======== Exercise material

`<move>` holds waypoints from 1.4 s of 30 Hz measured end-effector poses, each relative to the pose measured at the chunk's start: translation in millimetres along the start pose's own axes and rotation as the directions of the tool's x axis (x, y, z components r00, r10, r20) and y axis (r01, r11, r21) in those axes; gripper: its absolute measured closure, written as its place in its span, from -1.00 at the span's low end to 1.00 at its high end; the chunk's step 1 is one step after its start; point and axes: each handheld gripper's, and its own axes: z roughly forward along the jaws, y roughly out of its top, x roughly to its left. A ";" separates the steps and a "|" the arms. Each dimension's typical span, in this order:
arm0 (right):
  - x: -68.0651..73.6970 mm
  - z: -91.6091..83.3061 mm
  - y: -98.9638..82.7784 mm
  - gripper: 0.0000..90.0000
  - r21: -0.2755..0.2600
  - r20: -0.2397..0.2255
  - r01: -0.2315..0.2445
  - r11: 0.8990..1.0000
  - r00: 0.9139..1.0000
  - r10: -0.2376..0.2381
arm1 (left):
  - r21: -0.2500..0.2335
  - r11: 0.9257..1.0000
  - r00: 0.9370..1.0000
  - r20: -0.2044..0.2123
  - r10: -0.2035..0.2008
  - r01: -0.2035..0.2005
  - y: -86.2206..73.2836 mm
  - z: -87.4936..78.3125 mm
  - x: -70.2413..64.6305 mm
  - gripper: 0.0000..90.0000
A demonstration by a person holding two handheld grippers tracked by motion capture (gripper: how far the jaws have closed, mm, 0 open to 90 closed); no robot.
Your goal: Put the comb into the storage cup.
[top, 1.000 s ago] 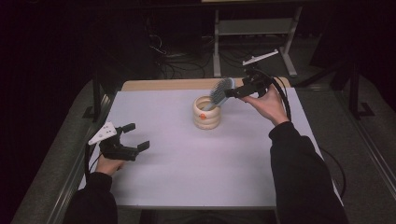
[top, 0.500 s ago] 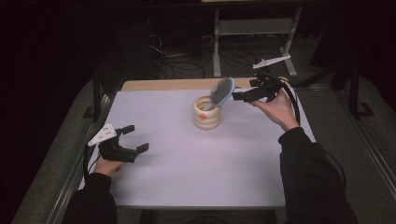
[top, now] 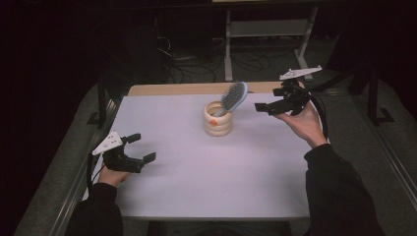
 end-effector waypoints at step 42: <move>1.7 -28.4 -91.1 -1.00 -0.052 0.014 -0.027 0.998 1.000 0.028 | -0.007 1.000 0.999 -0.045 0.003 -0.004 -1.7 -8.0 2.2 -1.00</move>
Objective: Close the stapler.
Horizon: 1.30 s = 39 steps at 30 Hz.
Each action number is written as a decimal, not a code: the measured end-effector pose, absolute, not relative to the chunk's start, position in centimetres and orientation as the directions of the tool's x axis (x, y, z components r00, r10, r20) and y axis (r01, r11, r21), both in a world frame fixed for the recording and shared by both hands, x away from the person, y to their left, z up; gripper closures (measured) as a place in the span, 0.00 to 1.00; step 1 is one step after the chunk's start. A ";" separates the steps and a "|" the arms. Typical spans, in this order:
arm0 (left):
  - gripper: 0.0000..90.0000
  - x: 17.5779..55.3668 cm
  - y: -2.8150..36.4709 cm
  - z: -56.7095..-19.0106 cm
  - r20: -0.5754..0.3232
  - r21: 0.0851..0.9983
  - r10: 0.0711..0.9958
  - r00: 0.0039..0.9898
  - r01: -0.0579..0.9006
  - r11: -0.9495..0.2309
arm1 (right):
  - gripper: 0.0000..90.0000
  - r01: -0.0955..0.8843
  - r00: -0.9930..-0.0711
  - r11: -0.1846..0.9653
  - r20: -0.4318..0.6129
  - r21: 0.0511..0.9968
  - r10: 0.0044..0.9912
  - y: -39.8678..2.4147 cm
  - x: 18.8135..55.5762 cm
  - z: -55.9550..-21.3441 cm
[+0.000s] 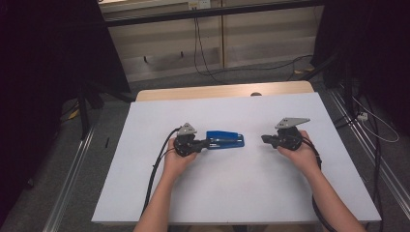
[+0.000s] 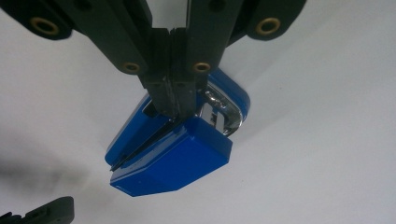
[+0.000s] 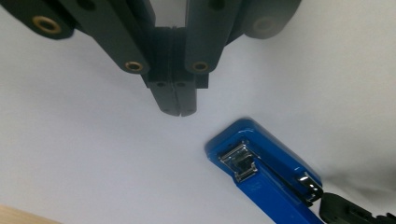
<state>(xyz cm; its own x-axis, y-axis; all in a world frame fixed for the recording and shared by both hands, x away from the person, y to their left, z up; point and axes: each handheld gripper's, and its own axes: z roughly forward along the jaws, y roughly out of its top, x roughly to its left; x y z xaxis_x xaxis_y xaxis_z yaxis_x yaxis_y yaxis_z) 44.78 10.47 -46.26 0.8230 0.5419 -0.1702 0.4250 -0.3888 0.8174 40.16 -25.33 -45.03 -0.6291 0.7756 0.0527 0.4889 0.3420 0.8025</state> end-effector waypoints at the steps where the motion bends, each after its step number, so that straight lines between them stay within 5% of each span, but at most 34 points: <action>1: 0.97 44.8 10.5 -46.3 -0.181 0.820 0.544 0.819 0.431 -0.376 | 1.00 0.489 -0.630 0.344 0.052 0.802 0.775 -25.3 40.1 -45.0; 7: 0.85 44.7 10.7 -46.2 -0.190 0.812 0.556 0.809 0.447 -0.374 | 0.96 0.493 -0.630 0.334 0.064 0.803 0.774 -25.3 39.8 -45.0; 18: 0.55 43.6 11.6 -44.7 -0.155 0.829 0.546 0.823 0.409 -0.381 | 0.65 0.496 -0.606 0.296 0.081 0.816 0.791 -25.7 38.1 -44.9; 30: 0.37 41.3 13.4 -43.5 -0.142 0.848 0.574 0.806 0.398 -0.349 | 0.43 0.456 -0.617 0.291 0.063 0.841 0.785 -25.8 34.6 -44.1; 39: 0.27 40.1 14.3 -43.4 -0.151 0.841 0.588 0.794 0.416 -0.345 | 0.37 0.440 -0.624 0.300 0.048 0.846 0.780 -26.1 32.1 -44.0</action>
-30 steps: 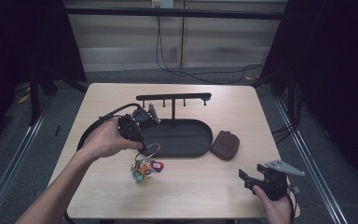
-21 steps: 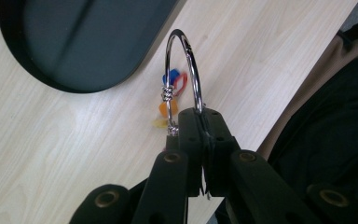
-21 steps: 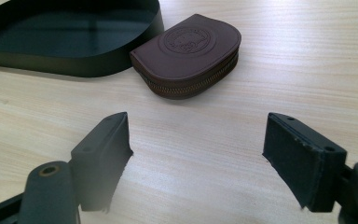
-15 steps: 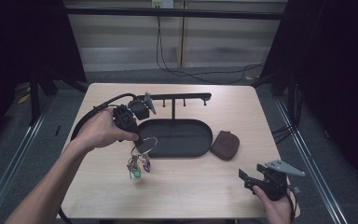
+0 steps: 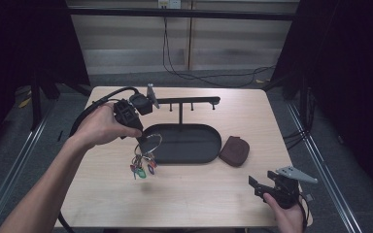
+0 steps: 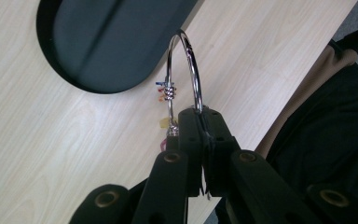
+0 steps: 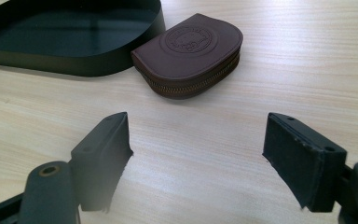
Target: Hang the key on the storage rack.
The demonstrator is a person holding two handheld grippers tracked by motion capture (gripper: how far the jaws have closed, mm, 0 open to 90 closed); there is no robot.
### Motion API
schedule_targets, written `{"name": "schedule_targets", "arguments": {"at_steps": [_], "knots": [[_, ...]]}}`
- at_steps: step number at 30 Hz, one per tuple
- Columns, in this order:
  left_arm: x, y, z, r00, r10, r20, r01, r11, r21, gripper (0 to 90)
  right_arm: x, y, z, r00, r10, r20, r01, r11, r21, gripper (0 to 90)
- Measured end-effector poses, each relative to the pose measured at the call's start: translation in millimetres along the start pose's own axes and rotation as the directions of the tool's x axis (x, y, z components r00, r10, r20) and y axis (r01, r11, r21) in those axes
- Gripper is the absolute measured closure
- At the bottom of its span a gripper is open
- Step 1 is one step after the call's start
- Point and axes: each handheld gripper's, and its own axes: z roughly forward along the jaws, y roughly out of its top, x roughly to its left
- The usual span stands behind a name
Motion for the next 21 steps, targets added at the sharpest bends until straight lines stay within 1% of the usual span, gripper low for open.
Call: {"name": "schedule_targets", "arguments": {"at_steps": [1,3,6,8,9,12,17,18,21], "knots": [[1.1,0.4,-1.1,1.0,0.0,0.0,0.0,1.0,0.001,88.0,0.1,0.0,0.0,1.0,0.0,0.0,0.0,1.0,0.0,22.9],[2.7,1.2,-3.2,0.9999,-0.015,-0.003,0.015,0.9999,-0.007,88.0,-0.1,0.0,0.0,1.0,0.001,0.0,-0.001,1.0,0.0,22.9],[4.9,2.8,-6.3,0.9998,-0.021,-0.004,0.021,0.9997,-0.012,88.0,-0.3,0.0,0.0,1.0,0.001,0.0,-0.001,1.0,0.001,22.9],[5.9,3.8,-8.5,0.9994,-0.036,-0.005,0.036,0.9991,-0.022,88.0,-0.2,0.0,0.4,1.0,0.003,-0.005,-0.003,1.0,0.002,22.9],[6.3,4.7,-9.3,0.9993,-0.037,-0.009,0.037,0.9991,-0.023,88.0,0.0,0.1,0.6,1.0,0.003,-0.005,-0.003,1.0,0.005,23.0],[8.9,9.0,-10.0,0.9992,-0.04,-0.001,0.04,0.9991,-0.016,88.1,0.3,0.3,1.1,1.0,0.001,-0.008,-0.001,1.0,0.006,22.9],[13.0,14.9,-11.3,0.9992,-0.039,0.0,0.039,0.999,-0.02,88.0,-0.4,-0.1,0.5,1.0,0.001,-0.009,-0.001,1.0,0.003,23.0],[13.8,15.7,-11.2,0.999,-0.046,-0.002,0.046,0.9988,-0.02,88.0,-0.5,-0.1,0.4,1.0,0.001,-0.01,-0.001,1.0,0.003,22.9],[19.5,18.1,-11.8,0.9987,-0.05,0.003,0.05,0.9986,-0.014,88.0,-0.1,0.1,0.5,1.0,-0.001,-0.01,0.001,1.0,0.004,22.9]]}}
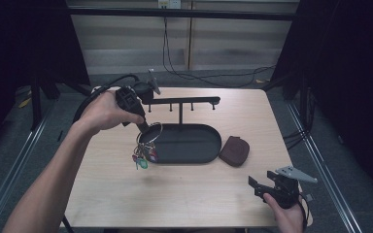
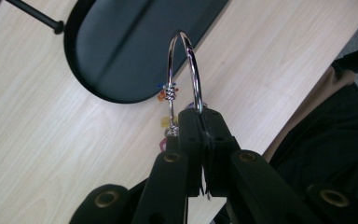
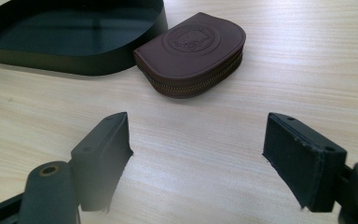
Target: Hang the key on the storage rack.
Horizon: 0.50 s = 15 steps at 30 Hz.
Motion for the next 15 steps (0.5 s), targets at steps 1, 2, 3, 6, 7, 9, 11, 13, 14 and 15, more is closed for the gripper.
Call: {"name": "schedule_targets", "arguments": {"at_steps": [1,2,3,6,7,9,11,13,14,15], "knots": [[2.0,0.8,0.2,1.0,-0.007,0.001,0.007,1.0,-0.005,88.0,0.0,0.0,0.0,1.0,0.0,0.0,0.0,1.0,0.0,22.9],[4.1,1.9,-0.1,0.9999,-0.013,-0.002,0.013,0.9999,-0.003,88.0,0.2,0.0,0.2,1.0,-0.001,0.0,0.001,1.0,0.001,22.9],[6.4,2.8,-0.8,0.9998,-0.019,-0.005,0.019,0.9998,0.003,88.0,0.2,0.1,0.5,1.0,-0.001,0.0,0.001,1.0,0.003,22.9],[11.6,4.9,-3.8,0.9994,-0.036,-0.003,0.036,0.9994,0.003,88.0,0.2,0.0,0.2,1.0,-0.001,0.004,0.001,1.0,0.001,22.9],[11.8,5.8,-4.8,0.9992,-0.037,-0.011,0.037,0.9993,0.007,88.0,-0.1,-0.2,0.2,1.0,-0.001,0.005,0.001,1.0,0.001,23.0],[9.2,8.2,-8.2,0.9992,-0.031,-0.023,0.031,0.9995,0.005,88.0,-0.4,-0.2,0.0,1.0,0.0,0.004,0.0,1.0,0.0,23.0],[9.7,10.4,-10.5,0.9991,-0.03,-0.03,0.03,0.9995,0.002,88.0,-0.1,-0.3,0.1,1.0,-0.002,0.005,0.002,1.0,0.002,22.9],[12.5,12.3,-11.6,0.9989,-0.041,-0.023,0.041,0.9992,-0.003,88.1,0.4,-0.2,-0.2,1.0,-0.002,0.003,0.002,1.0,0.003,22.9],[14.5,12.9,-11.6,0.9988,-0.043,-0.023,0.043,0.9991,-0.002,88.0,0.6,-0.2,-0.5,1.0,-0.003,0.002,0.003,1.0,0.002,22.9],[16.5,13.1,-11.2,0.9987,-0.045,-0.022,0.045,0.999,-0.005,88.0,0.7,-0.4,-0.8,1.0,-0.004,0.002,0.004,1.0,0.0,22.9]]}}
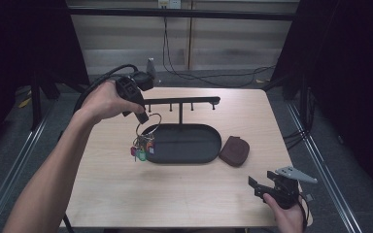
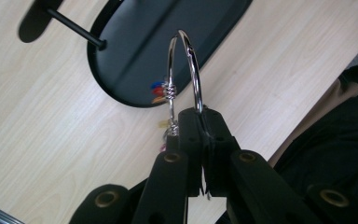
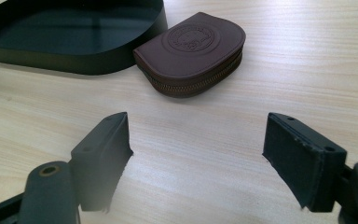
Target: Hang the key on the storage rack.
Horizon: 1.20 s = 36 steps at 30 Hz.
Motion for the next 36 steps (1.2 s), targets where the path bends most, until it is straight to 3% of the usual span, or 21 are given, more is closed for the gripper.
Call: {"name": "schedule_targets", "arguments": {"at_steps": [2,12,27,36], "knots": [[4.8,0.4,0.6,0.9997,-0.005,-0.022,0.005,1.0,-0.003,88.1,0.0,-0.4,-0.6,1.0,0.001,0.009,-0.001,1.0,0.0,23.0],[21.1,2.0,4.0,0.9995,-0.028,-0.017,0.028,0.9996,0.004,88.0,-1.4,-0.8,0.3,0.9999,0.009,0.01,-0.009,1.0,0.008,22.9],[42.2,12.9,16.8,0.9961,-0.066,-0.058,0.068,0.9974,0.024,88.0,-2.0,-1.4,-0.1,0.9999,0.013,0.009,-0.013,1.0,0.007,23.0],[54.2,14.5,18.0,0.9917,-0.092,-0.091,0.092,0.9958,-0.002,88.0,-2.0,-1.7,-0.8,0.9998,0.013,0.013,-0.013,1.0,0.007,23.0]]}}
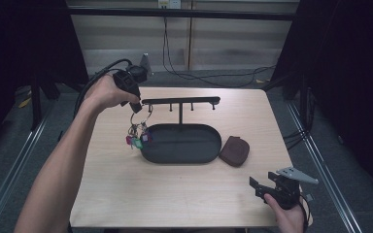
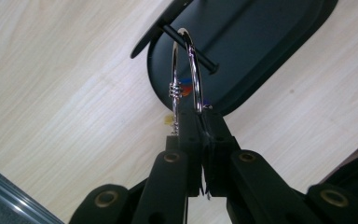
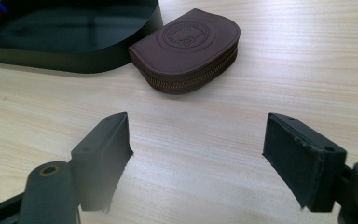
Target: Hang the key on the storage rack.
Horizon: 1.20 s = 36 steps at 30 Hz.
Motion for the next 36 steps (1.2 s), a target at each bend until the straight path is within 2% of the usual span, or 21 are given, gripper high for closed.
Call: {"name": "schedule_targets", "arguments": {"at_steps": [17,21,25,32,36], "knots": [[4.7,6.3,19.7,0.9999,-0.001,-0.011,0.001,1.0,0.007,87.5,1.2,-0.2,-1.3,0.9999,-0.01,-0.007,0.01,1.0,-0.003,23.0],[5.7,5.3,21.2,0.9998,-0.018,0.0,0.018,0.9998,0.002,87.3,1.2,-0.2,-1.1,0.9999,-0.011,-0.009,0.011,1.0,-0.002,23.0],[6.1,4.8,21.6,0.9999,-0.015,0.007,0.015,0.9999,0.0,87.1,1.5,-0.2,-1.3,0.9999,-0.011,-0.008,0.011,1.0,-0.003,23.0],[4.0,4.9,20.7,0.9995,-0.031,-0.001,0.031,0.9995,-0.005,82.6,1.5,-0.2,-1.2,0.9999,-0.012,-0.009,0.012,1.0,-0.003,23.0],[4.4,3.2,19.1,0.9997,-0.022,0.01,0.022,0.9997,-0.011,82.3,1.4,0.1,-0.8,0.9999,-0.011,-0.009,0.011,1.0,-0.002,23.0]]}}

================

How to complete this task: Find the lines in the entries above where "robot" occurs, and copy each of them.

Task result:
A demonstration by a person holding two handheld grippers tracked by motion capture (gripper: how far the jaws have closed, mm, 0 open to 90 closed); no robot.
The demonstrator is a person holding two handheld grippers tracked by motion capture (gripper: how far the jaws have closed, mm, 0 open to 90 closed); there is no robot.

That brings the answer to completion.